El pianista cristalino
VIadimir Ashkenazy (Gorki, 1927) no vino a Madrid en esta ocasión al frente de una gran orquesta. Vino como pianista y con dos de sus compositores preferidos en la mochila: Beethoven y Chopin. Conserva Ashkenazy una desenvuelta y desenfada forma de estar, una innata comunicatividad. Su extraordinaria técnica, unido a la facilidad con que la desarrolla, lleva a interpretaciones excitantes.Prescinde Ashkenazy totalmente de cualquier tipo de retóricas, algo que se agradece en Beethoven y mucho más en Chopin. La Sonata número 17 del primero fue un modelo de claridad. La dinámica, los acentos, las sonoridades... : todo estaba en su sitio. El pianista ruso, nacionalidad islandés, exhibió una vez más su brillantez. Arte directo, inmediato, limpio: un gozo.
Vladimir Ashkenazy
V. Ashkenazy (piano) Beethoven Sonatas 16 y 17 (La tempestad). Chopin: nocturnos, mazurkas, Barcarola Opus 60 y Balada número 4. Auditorio Nacional. Madrid, 21 de junio.

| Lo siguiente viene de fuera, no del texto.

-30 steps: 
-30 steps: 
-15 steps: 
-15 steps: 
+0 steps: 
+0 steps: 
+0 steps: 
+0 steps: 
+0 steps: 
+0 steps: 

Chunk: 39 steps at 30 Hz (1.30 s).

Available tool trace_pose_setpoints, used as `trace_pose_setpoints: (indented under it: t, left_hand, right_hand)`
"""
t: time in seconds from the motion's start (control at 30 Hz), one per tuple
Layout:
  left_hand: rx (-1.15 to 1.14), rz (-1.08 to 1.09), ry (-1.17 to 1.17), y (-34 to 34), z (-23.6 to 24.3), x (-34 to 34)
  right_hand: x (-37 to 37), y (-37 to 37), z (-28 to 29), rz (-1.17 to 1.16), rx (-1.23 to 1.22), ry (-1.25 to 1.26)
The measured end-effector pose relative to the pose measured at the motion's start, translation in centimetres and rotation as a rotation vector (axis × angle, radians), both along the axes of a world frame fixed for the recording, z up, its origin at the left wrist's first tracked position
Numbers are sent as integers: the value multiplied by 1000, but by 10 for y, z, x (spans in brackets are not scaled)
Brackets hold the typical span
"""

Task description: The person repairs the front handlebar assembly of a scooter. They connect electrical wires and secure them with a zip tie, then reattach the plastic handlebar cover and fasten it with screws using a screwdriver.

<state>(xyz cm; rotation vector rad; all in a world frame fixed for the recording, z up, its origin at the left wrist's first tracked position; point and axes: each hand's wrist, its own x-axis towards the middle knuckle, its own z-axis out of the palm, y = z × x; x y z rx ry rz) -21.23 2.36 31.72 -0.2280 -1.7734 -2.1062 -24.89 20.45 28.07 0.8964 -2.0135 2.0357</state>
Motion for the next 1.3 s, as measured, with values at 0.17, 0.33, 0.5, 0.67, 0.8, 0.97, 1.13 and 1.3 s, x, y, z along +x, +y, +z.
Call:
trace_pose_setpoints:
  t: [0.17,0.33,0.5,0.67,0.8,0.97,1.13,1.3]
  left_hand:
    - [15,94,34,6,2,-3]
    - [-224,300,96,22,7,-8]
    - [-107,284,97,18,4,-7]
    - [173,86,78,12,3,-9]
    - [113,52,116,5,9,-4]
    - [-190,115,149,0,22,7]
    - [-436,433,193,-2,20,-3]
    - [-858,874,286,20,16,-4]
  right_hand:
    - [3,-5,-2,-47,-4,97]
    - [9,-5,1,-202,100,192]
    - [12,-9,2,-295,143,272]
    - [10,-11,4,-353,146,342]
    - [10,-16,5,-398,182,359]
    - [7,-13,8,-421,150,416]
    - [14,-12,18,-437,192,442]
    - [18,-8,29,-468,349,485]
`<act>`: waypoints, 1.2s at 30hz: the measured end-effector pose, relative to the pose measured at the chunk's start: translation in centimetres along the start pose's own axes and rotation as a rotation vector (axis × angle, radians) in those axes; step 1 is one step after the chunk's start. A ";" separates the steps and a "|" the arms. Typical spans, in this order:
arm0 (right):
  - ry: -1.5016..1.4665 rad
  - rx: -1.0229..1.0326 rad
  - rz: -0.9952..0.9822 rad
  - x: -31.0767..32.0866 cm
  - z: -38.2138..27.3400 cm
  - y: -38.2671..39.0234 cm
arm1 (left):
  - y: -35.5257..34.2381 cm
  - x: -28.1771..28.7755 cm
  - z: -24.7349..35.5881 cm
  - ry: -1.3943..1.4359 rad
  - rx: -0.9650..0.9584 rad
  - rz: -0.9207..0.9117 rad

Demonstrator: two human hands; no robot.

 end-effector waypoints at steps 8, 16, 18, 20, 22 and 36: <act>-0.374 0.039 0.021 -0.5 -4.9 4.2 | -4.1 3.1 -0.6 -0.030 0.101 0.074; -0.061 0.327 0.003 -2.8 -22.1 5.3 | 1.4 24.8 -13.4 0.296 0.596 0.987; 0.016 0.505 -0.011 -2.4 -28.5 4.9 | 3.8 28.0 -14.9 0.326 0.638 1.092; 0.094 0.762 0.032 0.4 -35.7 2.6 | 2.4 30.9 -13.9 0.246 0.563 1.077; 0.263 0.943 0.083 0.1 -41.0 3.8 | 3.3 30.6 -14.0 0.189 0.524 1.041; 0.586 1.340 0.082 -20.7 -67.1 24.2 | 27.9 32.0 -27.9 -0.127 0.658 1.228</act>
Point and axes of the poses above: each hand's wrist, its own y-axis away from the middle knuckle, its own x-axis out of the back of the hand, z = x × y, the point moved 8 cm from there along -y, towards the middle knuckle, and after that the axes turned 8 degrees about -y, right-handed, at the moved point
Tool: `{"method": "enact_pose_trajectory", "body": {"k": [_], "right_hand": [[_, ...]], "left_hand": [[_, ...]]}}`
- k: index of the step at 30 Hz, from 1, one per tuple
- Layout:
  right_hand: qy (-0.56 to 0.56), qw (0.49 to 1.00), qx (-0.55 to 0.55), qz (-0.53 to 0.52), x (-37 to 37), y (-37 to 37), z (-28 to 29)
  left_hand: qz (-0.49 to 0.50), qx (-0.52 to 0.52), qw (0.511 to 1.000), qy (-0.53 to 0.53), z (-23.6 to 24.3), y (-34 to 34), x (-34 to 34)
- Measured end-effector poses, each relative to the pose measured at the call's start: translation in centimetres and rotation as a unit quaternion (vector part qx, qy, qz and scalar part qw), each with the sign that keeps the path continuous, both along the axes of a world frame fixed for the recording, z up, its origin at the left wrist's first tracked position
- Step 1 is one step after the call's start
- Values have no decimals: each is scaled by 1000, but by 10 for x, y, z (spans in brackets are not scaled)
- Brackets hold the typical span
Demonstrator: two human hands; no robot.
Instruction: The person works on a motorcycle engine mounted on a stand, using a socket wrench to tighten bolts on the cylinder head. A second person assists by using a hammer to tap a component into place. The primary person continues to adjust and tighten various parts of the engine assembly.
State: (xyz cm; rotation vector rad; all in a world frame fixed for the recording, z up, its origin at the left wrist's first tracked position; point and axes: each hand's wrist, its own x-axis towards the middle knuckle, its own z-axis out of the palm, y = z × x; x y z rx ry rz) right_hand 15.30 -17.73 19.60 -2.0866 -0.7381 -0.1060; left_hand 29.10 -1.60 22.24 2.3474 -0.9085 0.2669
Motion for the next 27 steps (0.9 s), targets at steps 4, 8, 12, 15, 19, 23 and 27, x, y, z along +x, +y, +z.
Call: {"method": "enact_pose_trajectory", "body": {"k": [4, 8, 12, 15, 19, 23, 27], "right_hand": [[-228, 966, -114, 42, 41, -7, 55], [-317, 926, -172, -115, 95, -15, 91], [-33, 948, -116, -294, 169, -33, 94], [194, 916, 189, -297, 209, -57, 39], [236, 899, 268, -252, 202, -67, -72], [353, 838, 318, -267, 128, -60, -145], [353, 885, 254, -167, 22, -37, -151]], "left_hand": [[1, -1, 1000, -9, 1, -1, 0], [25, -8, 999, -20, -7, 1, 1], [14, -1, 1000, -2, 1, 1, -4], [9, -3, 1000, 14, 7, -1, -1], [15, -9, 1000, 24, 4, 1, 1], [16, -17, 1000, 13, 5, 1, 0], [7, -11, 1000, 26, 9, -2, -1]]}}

Tras el descanso, Chopin. Dos maravillosos nocturnos (los Opus 27, números 1 y 2) nos sumergieron en una de las esencias más renovadoras del piano romántico. Solamente por ellos ya habría valido la pena el recital. Pero hubo más: Barcarola, marzurkas, una balada resuelta con virtuosismo cristalino.
Fue un feliz reencuentro y una apropiada manera de celebrar el Día Europeo de la Música. El nervio y la transparencia en la interpretación pianística no es algo que se escuche todos los días con tanto desparpajo y naturalidad. El público, ante tal demostración de musicalidad, salió encantado del Auditorio.